● **Work order**: Would you restate the entries below word for word, starting at the first line and ending with the one that has "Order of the"?
Provided information section start
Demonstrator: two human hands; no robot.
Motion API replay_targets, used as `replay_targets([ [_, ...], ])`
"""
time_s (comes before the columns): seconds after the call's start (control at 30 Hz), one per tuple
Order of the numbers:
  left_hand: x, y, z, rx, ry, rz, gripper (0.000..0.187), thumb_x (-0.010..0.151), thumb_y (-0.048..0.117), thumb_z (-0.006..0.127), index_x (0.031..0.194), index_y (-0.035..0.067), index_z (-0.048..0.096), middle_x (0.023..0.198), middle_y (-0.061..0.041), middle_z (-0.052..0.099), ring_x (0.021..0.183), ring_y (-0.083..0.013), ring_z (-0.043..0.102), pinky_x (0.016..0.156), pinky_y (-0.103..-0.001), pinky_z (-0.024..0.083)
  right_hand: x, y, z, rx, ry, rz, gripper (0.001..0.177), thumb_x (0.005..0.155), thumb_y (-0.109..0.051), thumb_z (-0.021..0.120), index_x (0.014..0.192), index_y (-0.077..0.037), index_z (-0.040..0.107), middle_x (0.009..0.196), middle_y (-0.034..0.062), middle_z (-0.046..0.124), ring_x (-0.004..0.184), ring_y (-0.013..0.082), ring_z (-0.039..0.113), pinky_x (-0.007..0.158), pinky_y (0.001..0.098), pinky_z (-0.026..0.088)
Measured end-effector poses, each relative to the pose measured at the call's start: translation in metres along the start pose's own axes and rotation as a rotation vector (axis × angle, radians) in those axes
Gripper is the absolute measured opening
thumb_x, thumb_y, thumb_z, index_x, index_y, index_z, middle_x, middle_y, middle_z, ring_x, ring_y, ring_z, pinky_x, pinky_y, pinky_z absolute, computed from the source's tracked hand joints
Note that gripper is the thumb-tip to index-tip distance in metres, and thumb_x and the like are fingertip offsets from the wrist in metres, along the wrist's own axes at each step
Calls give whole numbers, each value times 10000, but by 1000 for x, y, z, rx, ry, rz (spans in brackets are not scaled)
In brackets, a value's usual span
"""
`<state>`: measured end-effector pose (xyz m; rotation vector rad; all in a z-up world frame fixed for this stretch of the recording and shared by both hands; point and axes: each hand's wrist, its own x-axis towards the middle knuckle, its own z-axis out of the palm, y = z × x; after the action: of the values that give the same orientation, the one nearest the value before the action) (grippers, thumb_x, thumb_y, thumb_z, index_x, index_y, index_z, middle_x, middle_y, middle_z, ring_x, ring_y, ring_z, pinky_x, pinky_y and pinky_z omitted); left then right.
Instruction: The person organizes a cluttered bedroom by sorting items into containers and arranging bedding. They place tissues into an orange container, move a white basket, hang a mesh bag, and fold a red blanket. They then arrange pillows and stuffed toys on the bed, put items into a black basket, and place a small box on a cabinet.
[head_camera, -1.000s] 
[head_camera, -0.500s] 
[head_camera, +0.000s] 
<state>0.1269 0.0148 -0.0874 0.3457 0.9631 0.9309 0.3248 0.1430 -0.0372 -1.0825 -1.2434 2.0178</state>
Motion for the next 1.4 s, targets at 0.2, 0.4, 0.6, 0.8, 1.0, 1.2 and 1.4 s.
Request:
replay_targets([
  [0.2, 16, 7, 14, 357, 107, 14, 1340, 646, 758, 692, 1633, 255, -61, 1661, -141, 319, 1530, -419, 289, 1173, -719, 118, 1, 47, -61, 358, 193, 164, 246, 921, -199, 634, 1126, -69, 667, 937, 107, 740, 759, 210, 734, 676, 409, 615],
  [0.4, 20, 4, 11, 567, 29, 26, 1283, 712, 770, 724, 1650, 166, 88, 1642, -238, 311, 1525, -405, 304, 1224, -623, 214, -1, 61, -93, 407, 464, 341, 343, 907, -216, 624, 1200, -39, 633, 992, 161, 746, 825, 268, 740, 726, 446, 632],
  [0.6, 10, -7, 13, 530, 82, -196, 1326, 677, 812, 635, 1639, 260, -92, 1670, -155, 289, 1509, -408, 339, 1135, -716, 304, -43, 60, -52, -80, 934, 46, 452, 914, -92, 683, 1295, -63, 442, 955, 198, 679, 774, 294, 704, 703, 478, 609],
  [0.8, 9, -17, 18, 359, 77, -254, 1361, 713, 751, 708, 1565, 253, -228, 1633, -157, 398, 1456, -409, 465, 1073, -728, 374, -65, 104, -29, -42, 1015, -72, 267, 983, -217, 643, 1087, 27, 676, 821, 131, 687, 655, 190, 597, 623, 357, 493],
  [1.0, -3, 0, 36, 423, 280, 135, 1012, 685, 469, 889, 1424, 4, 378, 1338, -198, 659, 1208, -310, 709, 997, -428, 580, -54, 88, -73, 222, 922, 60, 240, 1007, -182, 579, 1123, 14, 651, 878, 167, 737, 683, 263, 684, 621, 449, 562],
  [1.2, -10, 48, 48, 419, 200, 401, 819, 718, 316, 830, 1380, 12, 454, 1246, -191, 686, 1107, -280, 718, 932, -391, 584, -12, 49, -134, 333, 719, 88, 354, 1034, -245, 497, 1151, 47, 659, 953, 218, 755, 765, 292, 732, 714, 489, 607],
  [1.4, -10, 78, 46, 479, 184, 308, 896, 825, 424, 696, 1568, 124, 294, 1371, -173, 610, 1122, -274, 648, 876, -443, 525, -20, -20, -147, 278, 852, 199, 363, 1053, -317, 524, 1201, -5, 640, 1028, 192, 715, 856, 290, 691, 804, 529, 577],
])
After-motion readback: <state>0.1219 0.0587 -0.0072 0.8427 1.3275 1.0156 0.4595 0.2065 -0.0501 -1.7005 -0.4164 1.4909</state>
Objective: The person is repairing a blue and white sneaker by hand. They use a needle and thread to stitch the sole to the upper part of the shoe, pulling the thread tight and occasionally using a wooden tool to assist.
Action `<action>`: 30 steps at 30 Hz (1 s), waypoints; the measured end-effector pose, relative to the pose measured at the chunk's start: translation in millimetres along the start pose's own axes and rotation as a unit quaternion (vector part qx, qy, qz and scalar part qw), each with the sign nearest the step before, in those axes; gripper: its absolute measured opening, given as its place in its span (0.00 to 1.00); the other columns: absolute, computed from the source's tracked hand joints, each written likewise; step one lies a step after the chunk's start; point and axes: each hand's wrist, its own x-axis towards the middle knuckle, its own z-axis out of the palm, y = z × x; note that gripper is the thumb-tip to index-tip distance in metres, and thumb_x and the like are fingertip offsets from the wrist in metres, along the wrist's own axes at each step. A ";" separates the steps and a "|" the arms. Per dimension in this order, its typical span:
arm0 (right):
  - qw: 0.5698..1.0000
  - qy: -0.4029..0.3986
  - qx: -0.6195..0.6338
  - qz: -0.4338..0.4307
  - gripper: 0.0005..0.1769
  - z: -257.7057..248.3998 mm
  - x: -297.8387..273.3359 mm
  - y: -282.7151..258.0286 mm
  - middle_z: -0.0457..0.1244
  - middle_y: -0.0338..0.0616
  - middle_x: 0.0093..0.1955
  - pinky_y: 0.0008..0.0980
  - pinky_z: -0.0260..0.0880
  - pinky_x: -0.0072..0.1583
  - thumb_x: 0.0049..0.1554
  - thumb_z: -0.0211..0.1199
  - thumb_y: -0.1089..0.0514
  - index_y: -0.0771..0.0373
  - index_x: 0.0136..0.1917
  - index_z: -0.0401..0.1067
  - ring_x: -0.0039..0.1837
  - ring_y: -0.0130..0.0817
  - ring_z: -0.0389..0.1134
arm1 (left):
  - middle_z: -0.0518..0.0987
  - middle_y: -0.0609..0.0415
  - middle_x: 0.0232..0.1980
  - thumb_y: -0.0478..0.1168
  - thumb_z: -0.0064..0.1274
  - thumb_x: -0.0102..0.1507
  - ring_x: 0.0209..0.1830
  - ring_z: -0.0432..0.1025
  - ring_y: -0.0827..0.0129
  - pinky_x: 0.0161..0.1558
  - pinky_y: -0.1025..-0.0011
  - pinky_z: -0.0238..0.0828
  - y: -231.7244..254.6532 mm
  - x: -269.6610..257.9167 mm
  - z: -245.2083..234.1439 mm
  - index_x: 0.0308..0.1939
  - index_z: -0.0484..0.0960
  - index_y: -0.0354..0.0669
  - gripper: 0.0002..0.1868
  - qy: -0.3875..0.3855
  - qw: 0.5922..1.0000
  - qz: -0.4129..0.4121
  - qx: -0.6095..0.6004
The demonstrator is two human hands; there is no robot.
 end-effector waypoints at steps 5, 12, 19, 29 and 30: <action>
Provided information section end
● **Answer to this task**:
Demonstrator: two human hands; no robot.
Motion API replay_targets, used as `replay_targets([ [_, ...], ])`
"""
time_s (comes before the columns): seconds after the call's start (control at 30 Hz), one per tuple
Order of the numbers:

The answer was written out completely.